### Exercise directions:
Go through the listing below and show each line that has the word "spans".

### Task material:
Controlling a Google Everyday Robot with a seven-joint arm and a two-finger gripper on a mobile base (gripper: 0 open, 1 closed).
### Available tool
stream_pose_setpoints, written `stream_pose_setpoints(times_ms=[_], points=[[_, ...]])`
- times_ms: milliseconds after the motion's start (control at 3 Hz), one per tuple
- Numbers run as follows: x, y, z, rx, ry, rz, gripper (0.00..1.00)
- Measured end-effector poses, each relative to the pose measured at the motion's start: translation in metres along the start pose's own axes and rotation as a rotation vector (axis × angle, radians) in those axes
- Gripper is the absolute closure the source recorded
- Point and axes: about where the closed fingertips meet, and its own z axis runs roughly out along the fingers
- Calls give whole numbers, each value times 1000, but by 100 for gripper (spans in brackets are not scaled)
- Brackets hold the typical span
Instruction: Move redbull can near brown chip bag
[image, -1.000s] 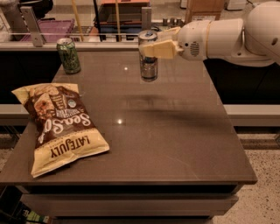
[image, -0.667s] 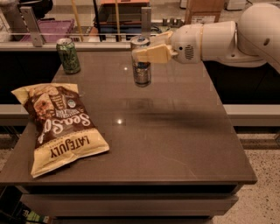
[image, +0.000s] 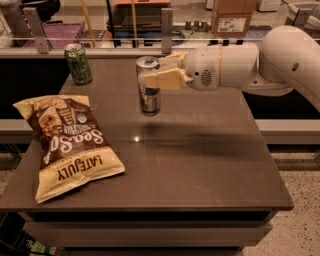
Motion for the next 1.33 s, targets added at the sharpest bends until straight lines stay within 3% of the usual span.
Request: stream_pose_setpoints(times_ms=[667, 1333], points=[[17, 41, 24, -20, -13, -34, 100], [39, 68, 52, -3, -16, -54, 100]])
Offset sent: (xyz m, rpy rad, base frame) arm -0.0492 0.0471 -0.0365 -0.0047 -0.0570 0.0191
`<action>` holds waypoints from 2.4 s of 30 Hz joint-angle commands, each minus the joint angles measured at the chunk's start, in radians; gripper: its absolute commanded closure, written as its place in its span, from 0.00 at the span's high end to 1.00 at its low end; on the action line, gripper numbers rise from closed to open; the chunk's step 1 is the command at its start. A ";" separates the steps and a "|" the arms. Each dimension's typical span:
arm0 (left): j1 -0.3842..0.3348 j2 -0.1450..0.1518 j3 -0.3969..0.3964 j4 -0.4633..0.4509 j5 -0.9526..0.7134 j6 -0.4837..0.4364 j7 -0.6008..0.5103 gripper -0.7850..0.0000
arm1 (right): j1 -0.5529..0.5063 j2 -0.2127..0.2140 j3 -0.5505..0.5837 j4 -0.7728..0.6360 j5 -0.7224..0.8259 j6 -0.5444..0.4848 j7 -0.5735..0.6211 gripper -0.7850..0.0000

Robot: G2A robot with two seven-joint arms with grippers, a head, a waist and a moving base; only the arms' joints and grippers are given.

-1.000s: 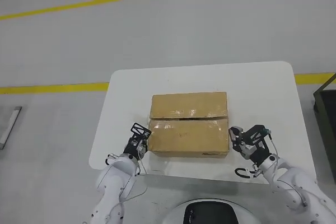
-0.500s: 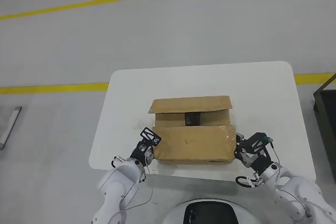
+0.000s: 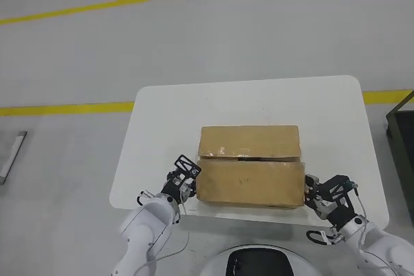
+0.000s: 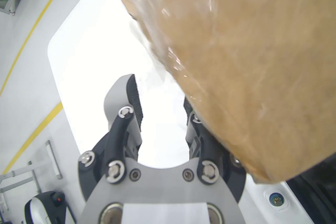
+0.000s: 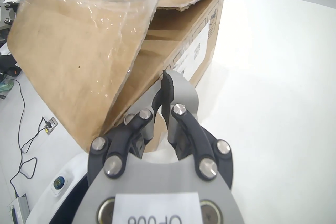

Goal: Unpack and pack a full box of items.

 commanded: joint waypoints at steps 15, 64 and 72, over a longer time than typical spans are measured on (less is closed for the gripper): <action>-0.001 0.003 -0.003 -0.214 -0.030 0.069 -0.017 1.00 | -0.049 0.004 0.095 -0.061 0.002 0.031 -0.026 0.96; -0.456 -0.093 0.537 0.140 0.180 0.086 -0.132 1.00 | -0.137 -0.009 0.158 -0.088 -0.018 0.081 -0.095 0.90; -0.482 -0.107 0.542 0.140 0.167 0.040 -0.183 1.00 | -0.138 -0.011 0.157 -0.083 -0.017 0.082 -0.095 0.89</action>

### Written reply:
- Calls give whole numbers, each value times 1000, but by 100 for gripper (spans in brackets are not scaled)
 commanded: joint waypoints at steps 15, 64 and 72, over a longer time than typical spans are measured on (less is closed for the gripper): <action>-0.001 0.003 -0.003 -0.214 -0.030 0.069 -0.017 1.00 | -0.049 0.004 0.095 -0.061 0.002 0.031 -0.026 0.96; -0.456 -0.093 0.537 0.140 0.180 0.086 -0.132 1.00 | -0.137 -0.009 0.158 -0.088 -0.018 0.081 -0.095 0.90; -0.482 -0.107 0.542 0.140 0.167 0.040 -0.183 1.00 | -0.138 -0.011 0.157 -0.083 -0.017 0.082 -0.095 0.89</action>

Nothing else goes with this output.